◆ **About this exercise**:
For every line that contains the string "with", pull that line out of the material below.

◆ **Data for this task**:
---
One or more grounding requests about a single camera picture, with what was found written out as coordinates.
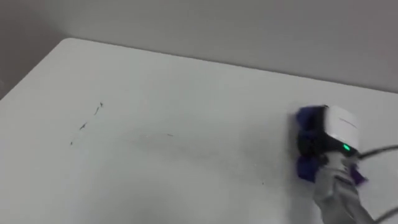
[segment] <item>table surface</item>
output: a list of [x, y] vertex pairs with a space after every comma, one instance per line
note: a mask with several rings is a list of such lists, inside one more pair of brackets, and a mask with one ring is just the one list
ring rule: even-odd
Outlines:
[[[0, 222], [321, 223], [292, 119], [319, 104], [358, 117], [362, 149], [397, 144], [393, 93], [65, 39], [0, 101]], [[397, 168], [360, 165], [372, 216]]]

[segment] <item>black mark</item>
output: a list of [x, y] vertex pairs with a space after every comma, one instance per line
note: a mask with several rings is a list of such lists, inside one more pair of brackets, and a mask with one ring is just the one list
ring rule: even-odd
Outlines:
[[98, 113], [98, 110], [100, 109], [100, 107], [97, 107], [97, 110], [95, 111], [95, 114], [94, 115], [96, 115], [97, 113]]
[[87, 122], [86, 122], [85, 124], [83, 124], [83, 125], [80, 127], [79, 130], [82, 130], [83, 128], [85, 128], [85, 127], [86, 127], [86, 124], [87, 124]]

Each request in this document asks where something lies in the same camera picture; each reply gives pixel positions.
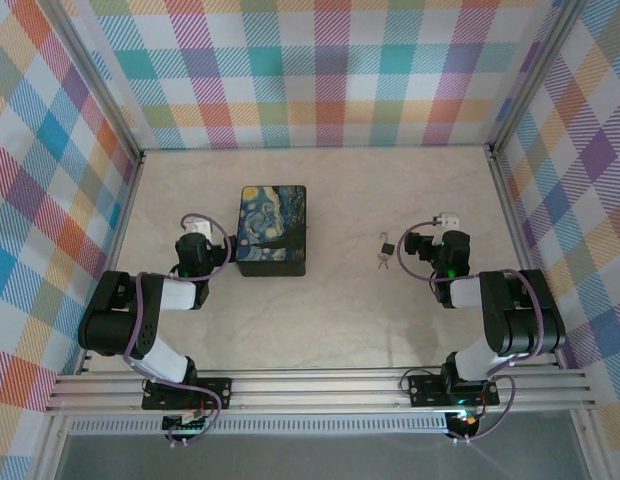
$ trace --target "black box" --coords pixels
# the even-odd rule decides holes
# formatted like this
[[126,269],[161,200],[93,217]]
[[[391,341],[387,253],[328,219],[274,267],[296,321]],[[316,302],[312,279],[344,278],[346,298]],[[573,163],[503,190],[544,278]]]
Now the black box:
[[306,187],[244,187],[237,229],[244,277],[306,274]]

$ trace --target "key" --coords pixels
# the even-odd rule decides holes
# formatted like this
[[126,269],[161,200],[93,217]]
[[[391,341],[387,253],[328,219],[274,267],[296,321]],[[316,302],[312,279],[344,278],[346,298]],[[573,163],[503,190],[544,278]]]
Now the key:
[[385,265],[386,266],[386,270],[388,270],[390,267],[388,267],[388,255],[386,255],[385,253],[380,253],[379,254],[379,266],[377,268],[381,268],[381,265]]

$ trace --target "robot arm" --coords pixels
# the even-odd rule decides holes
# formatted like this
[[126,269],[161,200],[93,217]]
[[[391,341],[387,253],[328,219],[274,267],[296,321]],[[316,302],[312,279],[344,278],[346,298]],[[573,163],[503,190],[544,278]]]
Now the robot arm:
[[[481,308],[483,312],[483,335],[472,346],[451,353],[442,365],[442,393],[483,392],[494,373],[510,360],[551,353],[563,346],[563,320],[540,270],[492,271],[469,276],[470,236],[457,230],[448,230],[438,237],[410,232],[404,248],[409,255],[418,253],[420,260],[432,265],[431,278],[447,280],[432,284],[435,297],[444,308]],[[524,287],[522,277],[529,288]],[[529,290],[541,310],[541,339]]]
[[[106,271],[88,304],[79,325],[79,344],[100,355],[124,355],[137,320],[137,300],[141,296],[141,328],[132,351],[131,365],[173,383],[191,385],[196,381],[194,362],[170,348],[158,335],[159,314],[165,310],[198,310],[209,295],[210,275],[223,264],[227,249],[212,245],[208,222],[186,225],[186,233],[176,242],[179,263],[172,271],[178,280],[160,274],[143,274],[137,282],[126,272]],[[230,261],[234,261],[236,238],[230,237]]]

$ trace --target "metal grate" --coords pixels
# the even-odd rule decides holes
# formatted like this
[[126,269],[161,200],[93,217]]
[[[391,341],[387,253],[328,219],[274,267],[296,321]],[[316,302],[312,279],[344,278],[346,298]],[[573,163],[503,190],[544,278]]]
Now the metal grate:
[[[443,413],[406,413],[375,415],[254,415],[221,418],[211,434],[367,434],[367,433],[439,433],[446,430]],[[160,434],[161,417],[77,417],[70,435],[144,435]]]

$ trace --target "plaid backdrop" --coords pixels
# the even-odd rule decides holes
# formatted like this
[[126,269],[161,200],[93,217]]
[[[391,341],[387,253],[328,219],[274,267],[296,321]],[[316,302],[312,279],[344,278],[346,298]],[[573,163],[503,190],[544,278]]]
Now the plaid backdrop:
[[501,108],[499,109],[499,114],[497,115],[497,119],[492,125],[492,128],[490,129],[490,134],[488,135],[488,138],[482,139],[482,140],[485,140],[485,143],[494,143],[494,141],[496,140],[496,137],[501,131],[501,127],[503,126],[503,122],[505,121],[505,119],[508,117],[508,114],[510,113],[510,109],[512,107],[513,102],[515,101],[515,99],[521,92],[521,89],[525,85],[526,80],[528,79],[528,76],[530,74],[530,70],[535,65],[535,62],[537,61],[537,59],[539,58],[542,47],[545,44],[548,37],[550,36],[550,34],[552,33],[552,28],[554,27],[555,22],[557,21],[559,14],[561,13],[561,9],[563,8],[566,2],[567,0],[553,0],[552,1],[552,6],[550,7],[550,10],[546,14],[546,17],[543,20],[543,24],[537,31],[537,34],[534,38],[534,41],[532,42],[530,50],[528,50],[528,54],[526,55],[525,60],[521,64],[521,67],[519,68],[519,71],[517,72],[517,76],[515,77],[515,80],[512,86],[510,87],[508,96],[506,97],[505,101],[501,104]]
[[[67,11],[139,127],[74,2]],[[181,149],[482,144],[549,31],[550,20],[528,62],[515,56],[552,0],[90,4],[149,126],[140,142]]]
[[620,0],[588,3],[506,154],[565,352],[589,374],[620,461]]
[[132,163],[35,0],[0,0],[0,478],[69,373]]

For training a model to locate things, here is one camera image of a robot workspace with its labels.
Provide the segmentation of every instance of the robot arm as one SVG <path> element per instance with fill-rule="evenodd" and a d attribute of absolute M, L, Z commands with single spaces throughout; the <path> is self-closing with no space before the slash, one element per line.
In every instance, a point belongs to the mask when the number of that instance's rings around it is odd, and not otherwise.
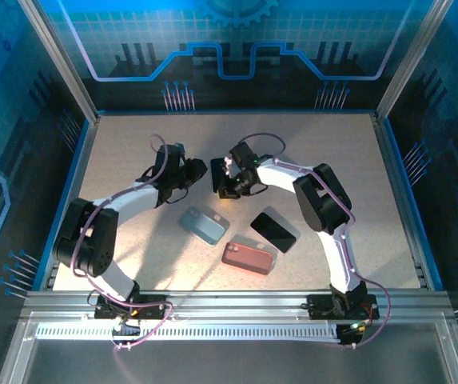
<path fill-rule="evenodd" d="M 78 254 L 77 269 L 87 274 L 99 288 L 111 297 L 137 302 L 139 285 L 113 262 L 117 228 L 134 216 L 169 202 L 174 190 L 187 190 L 207 171 L 200 159 L 186 159 L 181 144 L 168 145 L 168 162 L 161 176 L 140 189 L 161 169 L 165 148 L 157 152 L 156 162 L 132 185 L 134 191 L 122 195 L 105 206 L 94 219 Z M 70 266 L 72 254 L 88 217 L 106 199 L 92 202 L 81 198 L 73 200 L 63 219 L 54 243 L 53 254 L 58 261 Z"/>
<path fill-rule="evenodd" d="M 307 224 L 317 232 L 325 249 L 330 268 L 330 289 L 333 293 L 333 309 L 339 316 L 350 314 L 367 297 L 365 282 L 356 271 L 351 242 L 346 231 L 344 240 L 348 257 L 344 255 L 342 231 L 348 215 L 326 194 L 319 182 L 311 175 L 300 171 L 310 169 L 329 186 L 336 196 L 351 209 L 351 202 L 332 169 L 326 164 L 316 167 L 294 166 L 265 155 L 259 158 L 245 142 L 231 149 L 225 158 L 223 181 L 218 187 L 220 198 L 251 196 L 256 184 L 277 186 L 297 196 L 301 213 Z"/>

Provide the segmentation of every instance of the table surface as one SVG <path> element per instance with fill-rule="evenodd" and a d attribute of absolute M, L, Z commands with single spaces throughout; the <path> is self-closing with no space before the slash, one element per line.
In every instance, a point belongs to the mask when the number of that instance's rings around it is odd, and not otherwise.
<path fill-rule="evenodd" d="M 397 212 L 372 123 L 367 114 L 198 114 L 105 116 L 101 119 L 80 197 L 110 196 L 131 185 L 154 164 L 149 136 L 181 142 L 189 158 L 212 158 L 247 134 L 273 132 L 287 143 L 286 162 L 329 164 L 352 200 L 356 224 L 351 240 L 356 264 L 367 278 L 387 287 L 417 288 L 419 282 Z M 251 138 L 259 154 L 280 149 L 273 138 Z M 183 230 L 178 221 L 190 206 L 216 212 L 229 222 L 215 246 Z M 265 210 L 297 237 L 286 254 L 274 250 L 250 223 Z M 268 276 L 221 263 L 225 244 L 261 243 L 274 257 Z M 114 260 L 143 290 L 314 290 L 329 286 L 329 267 L 321 241 L 305 223 L 297 199 L 270 187 L 251 198 L 220 200 L 213 193 L 210 170 L 174 205 L 147 211 L 118 228 Z M 60 266 L 55 290 L 90 290 Z"/>

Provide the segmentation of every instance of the gear graphic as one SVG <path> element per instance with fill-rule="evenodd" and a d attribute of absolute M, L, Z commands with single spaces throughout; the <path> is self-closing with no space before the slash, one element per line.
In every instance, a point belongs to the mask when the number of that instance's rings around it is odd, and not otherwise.
<path fill-rule="evenodd" d="M 0 35 L 8 38 L 22 22 L 22 10 L 17 0 L 0 0 Z"/>
<path fill-rule="evenodd" d="M 270 15 L 272 6 L 278 6 L 277 0 L 197 0 L 198 7 L 213 22 L 223 26 L 232 24 L 238 28 L 241 24 L 250 26 L 251 22 L 260 22 L 261 17 Z"/>
---
◆ **Expected output**:
One or more grounding requests about a single camera picture, with what was found written out as coordinates.
output: a list of [x, y] vertex pairs with a space after every comma, one instance per line
note: a mask with several rings is a list of such lists, inside one more pair of brackets, and a mask with one ring is just the one list
output: a list of [x, y] vertex pairs with a space after every comma, one instance per line
note: a mask with several rings is a list of such lists, inside one more pair of brackets, and a mask with one ring is just the one list
For training a model to locate things, here is one camera image of a robot workspace with its labels.
Provide the segmentation of every instance of the robot arm as one SVG <path> element per instance with fill-rule="evenodd" and a d attribute of absolute M, L, Z commands with single spaces throughout; the <path> is self-closing with no space before the slash, one element per line.
Provide the segmentation of every instance of the table surface as one SVG <path> element per instance with fill-rule="evenodd" and a d attribute of absolute M, L, Z commands with single spaces throughout; the <path> is self-closing with no space before the slash, one element per line.
Provide the segmentation of every instance of the gear graphic as one SVG <path> element per instance with fill-rule="evenodd" and a d attribute of absolute M, L, Z commands with single spaces throughout; the <path> is self-closing with no space before the slash, one element per line.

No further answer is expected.